Mastering visualizations - Introduction to Matplotlib

Mugdha Patil

Introduction

Matplotlib is a python plotting library. Using the matplotlib library one can make quality charts in few lines of code. It makes scientific plotting very straightforward. In this chapter, we will provide a quick overview of what using matplotlib feels like.

Installing matplotlib

Before experimenting with matplotlib, you need to install it. Here we introduce some tips to get matplotlib up and running without too much trouble.

Windows and OS X

You have several choices for ready-made packages: Anaconda, Enthought Canopy, Algorete Loopy, and more! All these packages provide Python, SciPy, NumPy, matplotlib, and more (a text editor and fancy interactive shells) in one go. Indeed, all these systems install their own package manager and from there you install/uninstall additional packages as you would do on a typical Linux distribution. For the sake of brevity, we will provide instructions only for Enthought Canopy. All the other systems have extensive documentation online, so installing them should not be too much of a problem. So, lets install Enthought Canopy by performing the following steps:

1. Download the Enthought Canopy installer from https://www.enthought.com/products/canopy. You can choose the free Express edition. The website can guess your operating system and propose the right installer for you.

2. Run the Enthought Canopy installer. You do not need to be an administrator to install the package if you do not want to share the installed software with other users.
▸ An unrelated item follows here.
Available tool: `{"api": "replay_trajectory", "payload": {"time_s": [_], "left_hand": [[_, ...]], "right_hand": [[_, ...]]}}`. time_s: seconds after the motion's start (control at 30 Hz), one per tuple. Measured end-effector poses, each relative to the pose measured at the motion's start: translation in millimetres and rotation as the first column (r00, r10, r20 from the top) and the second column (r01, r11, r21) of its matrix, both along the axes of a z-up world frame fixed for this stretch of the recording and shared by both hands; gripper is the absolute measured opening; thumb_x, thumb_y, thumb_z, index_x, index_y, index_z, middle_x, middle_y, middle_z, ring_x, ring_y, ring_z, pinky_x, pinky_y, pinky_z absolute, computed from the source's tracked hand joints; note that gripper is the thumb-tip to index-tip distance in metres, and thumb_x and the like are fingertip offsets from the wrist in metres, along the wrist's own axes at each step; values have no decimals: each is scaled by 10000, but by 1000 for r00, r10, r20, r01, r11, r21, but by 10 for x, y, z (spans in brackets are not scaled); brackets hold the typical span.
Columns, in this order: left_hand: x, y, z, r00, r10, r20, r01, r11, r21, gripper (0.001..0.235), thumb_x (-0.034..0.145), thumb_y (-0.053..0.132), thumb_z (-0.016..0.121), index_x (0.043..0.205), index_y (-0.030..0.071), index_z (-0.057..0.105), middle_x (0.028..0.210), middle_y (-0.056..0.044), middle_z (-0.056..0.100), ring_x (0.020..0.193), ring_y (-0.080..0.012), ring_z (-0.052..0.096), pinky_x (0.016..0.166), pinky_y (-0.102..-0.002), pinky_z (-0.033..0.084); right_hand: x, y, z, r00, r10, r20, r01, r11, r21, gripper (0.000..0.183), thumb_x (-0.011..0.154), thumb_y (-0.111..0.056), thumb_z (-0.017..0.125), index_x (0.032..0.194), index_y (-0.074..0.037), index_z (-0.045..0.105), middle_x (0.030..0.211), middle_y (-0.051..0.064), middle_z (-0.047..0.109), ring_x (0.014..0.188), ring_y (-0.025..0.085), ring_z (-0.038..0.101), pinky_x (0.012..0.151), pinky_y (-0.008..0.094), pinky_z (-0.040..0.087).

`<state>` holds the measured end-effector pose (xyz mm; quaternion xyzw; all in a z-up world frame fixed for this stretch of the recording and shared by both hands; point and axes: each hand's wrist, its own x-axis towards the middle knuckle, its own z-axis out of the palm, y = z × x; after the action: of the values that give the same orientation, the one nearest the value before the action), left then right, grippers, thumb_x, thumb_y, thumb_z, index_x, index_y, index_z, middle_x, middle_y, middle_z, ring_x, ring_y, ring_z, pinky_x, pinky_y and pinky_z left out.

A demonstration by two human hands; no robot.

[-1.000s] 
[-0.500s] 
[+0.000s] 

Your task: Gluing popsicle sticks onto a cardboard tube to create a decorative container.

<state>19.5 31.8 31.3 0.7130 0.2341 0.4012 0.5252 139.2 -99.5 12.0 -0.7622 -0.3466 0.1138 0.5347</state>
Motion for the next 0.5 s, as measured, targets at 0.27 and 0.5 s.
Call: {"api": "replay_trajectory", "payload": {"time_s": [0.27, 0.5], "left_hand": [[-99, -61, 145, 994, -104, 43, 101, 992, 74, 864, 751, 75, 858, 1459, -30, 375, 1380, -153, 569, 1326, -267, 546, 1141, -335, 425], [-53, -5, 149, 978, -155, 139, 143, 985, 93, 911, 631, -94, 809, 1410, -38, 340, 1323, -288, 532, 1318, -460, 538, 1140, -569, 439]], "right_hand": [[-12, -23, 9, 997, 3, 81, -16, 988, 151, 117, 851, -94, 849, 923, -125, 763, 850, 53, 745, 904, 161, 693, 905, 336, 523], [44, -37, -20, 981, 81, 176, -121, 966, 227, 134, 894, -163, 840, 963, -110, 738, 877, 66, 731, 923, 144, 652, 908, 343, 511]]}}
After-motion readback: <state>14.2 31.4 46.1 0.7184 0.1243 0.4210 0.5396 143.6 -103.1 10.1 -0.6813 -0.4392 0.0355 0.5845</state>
3. When installing, just click on Next to keep the defaults. You can find additional information about the installation process at http://docs.enthought.com/ canopy/quick-start.html.

Introduction to pyplot

matplotlib.pyplot library  is a collection of command style functions that make matplotlib work. Each pyplot function makes some change to a figure i.e. creates a figure, creates a plotting area in a figure, plots some lines in a plotting area, decorates the plot with labels, etc.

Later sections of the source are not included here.